Mr. Martinez now admits the importance of drug treatment and has vowed to make it a focus of his tenure as drug czar. His commitment could not come at a more urgent time. Nationwide, waiting lists for treatment programs are months long. Recent figures from the NIDA Household Survey on Drug Abuse show a particularly acute need for treatment among hardcore drug-using populations in the inner cities. Too many Americans seeking help for their drug problems are finding it unavailable or finding they cannot afford it.
Make Treatment on Demand a Real Administration Commitment
Nineteen ninety-two must be the year that "drug treatment on demand" is transformed from a mere slogan to a comprehensive program. To this end, drug czar Martinez should order his office to undertake an assessment of drug treatment availability and needs state-by-state, then work with Congress to develop a plan to achieve treatment on demand by an agreed-upon target date. Failure of the Office of National Drug Control Policy to take the lead on such an initiative will indicate a purely rhetorical commitment to providing urgently needed drug treatment services.

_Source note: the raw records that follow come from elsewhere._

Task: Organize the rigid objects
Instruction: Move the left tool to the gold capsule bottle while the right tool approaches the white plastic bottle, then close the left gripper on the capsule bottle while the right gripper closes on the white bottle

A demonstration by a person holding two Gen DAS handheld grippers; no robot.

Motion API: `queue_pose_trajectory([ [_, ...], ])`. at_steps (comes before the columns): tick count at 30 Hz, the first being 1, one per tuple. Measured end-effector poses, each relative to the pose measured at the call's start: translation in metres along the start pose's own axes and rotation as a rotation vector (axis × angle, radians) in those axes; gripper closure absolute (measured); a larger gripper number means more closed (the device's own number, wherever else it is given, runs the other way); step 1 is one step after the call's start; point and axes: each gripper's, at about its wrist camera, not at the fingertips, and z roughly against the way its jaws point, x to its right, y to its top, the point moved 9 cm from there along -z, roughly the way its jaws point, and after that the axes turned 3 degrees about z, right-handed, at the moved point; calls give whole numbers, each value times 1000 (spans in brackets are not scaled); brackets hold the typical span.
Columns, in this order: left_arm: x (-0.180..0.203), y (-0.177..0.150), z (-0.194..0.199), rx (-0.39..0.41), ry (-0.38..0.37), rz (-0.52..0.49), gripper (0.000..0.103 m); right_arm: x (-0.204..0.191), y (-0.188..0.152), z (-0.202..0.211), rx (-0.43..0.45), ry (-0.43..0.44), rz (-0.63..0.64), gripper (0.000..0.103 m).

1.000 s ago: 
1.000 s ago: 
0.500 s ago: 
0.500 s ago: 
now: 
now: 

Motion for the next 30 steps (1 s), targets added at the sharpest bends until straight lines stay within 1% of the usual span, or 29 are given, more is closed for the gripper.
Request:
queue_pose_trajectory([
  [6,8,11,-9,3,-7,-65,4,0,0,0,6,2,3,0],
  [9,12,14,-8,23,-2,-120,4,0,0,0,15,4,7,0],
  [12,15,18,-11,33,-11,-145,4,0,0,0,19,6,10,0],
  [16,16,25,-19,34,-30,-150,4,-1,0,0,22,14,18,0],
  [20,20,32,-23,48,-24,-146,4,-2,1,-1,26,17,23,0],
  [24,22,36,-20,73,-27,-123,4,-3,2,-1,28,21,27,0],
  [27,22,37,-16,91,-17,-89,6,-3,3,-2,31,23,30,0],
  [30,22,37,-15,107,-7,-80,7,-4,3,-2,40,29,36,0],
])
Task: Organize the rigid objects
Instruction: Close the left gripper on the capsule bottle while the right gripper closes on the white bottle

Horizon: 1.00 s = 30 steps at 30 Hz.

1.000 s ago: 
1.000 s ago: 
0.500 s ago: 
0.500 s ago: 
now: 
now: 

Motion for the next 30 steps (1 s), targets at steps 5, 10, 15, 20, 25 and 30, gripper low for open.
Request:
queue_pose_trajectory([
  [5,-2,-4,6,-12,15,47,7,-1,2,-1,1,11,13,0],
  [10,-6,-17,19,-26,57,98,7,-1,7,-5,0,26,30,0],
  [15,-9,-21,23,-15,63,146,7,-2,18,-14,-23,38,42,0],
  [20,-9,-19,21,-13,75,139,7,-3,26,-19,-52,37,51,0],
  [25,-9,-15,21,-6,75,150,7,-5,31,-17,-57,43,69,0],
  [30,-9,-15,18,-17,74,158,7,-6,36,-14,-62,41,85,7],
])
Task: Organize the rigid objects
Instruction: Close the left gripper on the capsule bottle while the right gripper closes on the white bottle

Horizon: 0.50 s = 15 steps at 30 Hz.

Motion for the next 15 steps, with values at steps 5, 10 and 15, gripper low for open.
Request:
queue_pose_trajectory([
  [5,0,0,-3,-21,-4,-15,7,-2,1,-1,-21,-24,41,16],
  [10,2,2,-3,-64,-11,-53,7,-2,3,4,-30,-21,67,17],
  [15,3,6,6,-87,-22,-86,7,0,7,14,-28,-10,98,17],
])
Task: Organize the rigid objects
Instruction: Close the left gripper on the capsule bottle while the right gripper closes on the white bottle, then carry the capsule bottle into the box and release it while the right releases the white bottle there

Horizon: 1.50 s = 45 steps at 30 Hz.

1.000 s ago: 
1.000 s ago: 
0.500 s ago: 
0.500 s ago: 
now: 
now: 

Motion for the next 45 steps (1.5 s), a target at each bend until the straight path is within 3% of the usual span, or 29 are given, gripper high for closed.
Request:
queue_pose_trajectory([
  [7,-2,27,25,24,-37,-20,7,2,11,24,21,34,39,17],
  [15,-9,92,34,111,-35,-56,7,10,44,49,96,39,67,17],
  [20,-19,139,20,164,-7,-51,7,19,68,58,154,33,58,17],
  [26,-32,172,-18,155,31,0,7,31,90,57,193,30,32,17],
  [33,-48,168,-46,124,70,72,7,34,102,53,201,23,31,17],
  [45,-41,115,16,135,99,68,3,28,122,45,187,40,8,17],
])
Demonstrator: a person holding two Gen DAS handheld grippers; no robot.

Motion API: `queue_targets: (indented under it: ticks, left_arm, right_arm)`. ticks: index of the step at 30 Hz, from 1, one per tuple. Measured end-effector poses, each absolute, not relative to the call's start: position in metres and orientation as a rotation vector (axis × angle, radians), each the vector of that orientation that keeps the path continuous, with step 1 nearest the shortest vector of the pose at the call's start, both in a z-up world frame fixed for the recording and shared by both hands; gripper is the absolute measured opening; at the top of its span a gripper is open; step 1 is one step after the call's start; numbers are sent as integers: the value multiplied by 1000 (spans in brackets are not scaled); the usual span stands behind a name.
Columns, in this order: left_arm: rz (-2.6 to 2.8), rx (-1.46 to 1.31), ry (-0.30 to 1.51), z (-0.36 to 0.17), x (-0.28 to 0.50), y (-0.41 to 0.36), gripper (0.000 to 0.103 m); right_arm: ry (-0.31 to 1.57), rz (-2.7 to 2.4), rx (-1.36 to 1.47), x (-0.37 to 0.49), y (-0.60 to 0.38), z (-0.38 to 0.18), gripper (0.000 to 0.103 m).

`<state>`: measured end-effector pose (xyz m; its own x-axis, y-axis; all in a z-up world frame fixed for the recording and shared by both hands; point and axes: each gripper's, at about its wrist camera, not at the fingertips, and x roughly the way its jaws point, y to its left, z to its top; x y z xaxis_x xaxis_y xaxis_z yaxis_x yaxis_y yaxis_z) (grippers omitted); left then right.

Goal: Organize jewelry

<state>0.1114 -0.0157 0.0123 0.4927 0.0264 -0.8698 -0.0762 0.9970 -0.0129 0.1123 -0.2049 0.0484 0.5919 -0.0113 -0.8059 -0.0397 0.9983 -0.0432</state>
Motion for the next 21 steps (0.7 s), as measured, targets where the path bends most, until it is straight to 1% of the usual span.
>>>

Part of any plan to provide drug treatment more widely must be a commitment to diversity in treatment methods and funding options. The plan should include easier access to methadone programs, religious and non-religious-based treatment and research on new treatment methods, including other maintenance drugs. In light of evidence suggesting a resurgence in heroin imports and usage, we must learn from our national experience with heroin outbreaks in the 1960s and 1970s. Methadone programs are one of the effective legacies of that experience, and they must be strengthened in preparation for the new heroin surge.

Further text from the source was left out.